# Task
State how many lines in the listing below contain the word "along", with no other words.

# Data excerpt
■ ■ ■ ■ ■ ■ ■
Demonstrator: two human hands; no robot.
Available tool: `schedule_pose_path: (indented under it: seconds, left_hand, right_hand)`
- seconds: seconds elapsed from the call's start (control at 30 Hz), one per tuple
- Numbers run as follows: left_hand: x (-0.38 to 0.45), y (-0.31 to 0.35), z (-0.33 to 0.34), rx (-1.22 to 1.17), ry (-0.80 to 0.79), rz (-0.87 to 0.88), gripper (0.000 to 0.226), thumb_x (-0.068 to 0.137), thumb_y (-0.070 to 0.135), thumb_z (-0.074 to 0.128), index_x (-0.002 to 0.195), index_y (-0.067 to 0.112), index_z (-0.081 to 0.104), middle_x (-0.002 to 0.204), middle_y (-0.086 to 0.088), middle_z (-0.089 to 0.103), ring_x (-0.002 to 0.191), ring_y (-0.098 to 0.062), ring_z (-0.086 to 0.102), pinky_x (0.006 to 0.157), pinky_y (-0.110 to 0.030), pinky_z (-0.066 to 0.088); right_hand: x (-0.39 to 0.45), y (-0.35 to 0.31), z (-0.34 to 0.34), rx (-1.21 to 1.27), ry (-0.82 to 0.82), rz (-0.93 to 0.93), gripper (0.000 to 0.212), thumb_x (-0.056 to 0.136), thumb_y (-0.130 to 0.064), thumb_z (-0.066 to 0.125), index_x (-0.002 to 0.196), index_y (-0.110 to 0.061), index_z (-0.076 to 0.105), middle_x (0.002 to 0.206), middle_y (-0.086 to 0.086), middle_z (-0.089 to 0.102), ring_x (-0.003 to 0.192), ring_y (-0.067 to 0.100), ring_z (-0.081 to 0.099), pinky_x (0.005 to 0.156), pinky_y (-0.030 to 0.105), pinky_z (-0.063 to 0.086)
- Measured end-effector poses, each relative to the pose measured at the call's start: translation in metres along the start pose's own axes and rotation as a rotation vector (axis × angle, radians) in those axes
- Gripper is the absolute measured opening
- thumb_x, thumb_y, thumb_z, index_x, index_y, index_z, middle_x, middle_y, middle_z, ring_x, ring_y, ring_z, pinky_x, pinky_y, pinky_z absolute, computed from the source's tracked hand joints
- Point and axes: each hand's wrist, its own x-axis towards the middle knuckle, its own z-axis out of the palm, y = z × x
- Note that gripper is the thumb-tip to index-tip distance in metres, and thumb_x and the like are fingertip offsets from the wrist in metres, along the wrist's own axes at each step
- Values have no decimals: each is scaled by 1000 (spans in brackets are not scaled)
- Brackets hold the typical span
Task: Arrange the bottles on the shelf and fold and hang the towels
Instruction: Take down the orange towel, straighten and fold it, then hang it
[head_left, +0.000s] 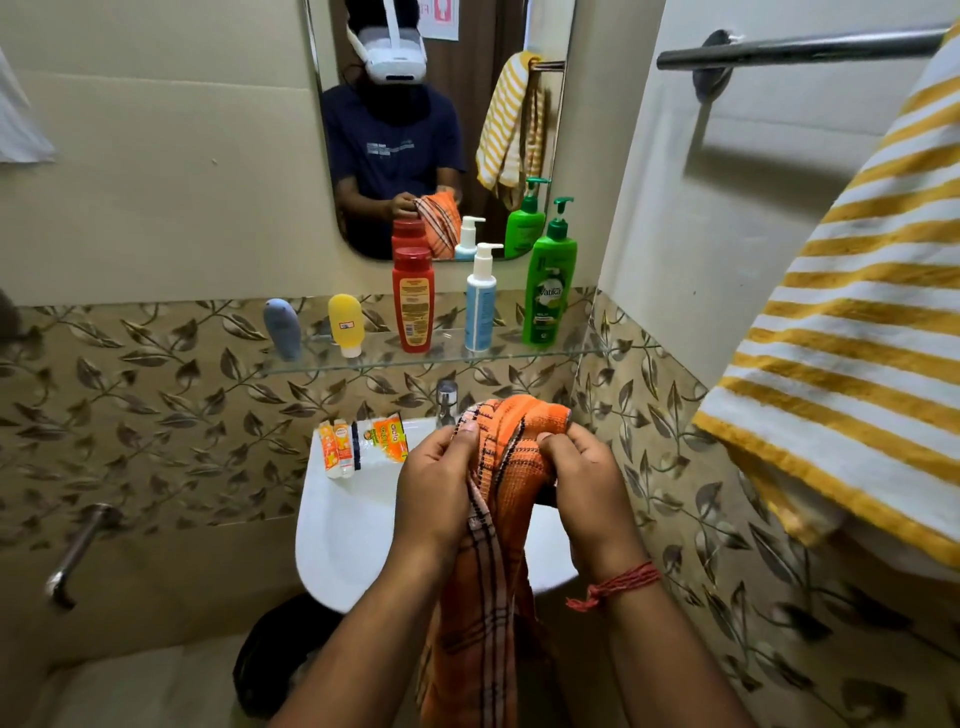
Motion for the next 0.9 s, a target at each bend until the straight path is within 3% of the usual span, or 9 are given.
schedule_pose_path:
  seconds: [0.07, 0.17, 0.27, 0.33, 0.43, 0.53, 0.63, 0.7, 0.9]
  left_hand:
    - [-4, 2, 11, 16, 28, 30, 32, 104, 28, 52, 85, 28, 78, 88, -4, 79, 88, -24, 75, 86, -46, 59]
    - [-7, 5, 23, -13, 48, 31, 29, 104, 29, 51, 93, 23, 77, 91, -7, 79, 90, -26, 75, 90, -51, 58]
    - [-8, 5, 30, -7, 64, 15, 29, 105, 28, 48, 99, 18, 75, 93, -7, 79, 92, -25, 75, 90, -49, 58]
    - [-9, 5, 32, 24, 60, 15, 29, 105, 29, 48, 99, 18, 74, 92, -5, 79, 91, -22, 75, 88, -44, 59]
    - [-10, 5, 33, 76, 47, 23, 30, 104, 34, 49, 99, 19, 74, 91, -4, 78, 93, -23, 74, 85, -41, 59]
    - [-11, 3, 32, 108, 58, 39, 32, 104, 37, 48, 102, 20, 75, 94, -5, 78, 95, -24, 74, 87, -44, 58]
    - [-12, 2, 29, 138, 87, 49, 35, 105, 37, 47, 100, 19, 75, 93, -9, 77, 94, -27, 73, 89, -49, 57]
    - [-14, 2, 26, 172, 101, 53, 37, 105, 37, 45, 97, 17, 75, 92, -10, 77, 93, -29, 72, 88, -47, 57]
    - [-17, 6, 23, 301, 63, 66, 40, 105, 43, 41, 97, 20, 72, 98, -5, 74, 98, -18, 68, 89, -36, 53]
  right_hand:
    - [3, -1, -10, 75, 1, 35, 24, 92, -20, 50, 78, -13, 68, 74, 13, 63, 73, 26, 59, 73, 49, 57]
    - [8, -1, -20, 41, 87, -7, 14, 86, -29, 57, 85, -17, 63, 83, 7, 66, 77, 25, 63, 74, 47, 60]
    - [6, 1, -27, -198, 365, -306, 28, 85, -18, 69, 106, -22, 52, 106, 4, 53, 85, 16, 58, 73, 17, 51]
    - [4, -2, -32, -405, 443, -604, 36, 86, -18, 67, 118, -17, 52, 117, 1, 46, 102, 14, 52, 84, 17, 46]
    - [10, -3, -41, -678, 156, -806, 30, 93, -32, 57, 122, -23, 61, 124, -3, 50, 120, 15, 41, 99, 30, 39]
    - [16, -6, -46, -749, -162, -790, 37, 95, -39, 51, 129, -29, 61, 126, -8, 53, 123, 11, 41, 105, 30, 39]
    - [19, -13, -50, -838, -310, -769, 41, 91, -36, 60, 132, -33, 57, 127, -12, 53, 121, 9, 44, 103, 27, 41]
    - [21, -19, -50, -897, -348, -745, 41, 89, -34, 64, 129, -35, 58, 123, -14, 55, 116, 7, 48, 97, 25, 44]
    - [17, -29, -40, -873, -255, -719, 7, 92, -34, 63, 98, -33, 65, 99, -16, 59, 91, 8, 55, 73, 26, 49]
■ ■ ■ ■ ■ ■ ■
# Response to the task
2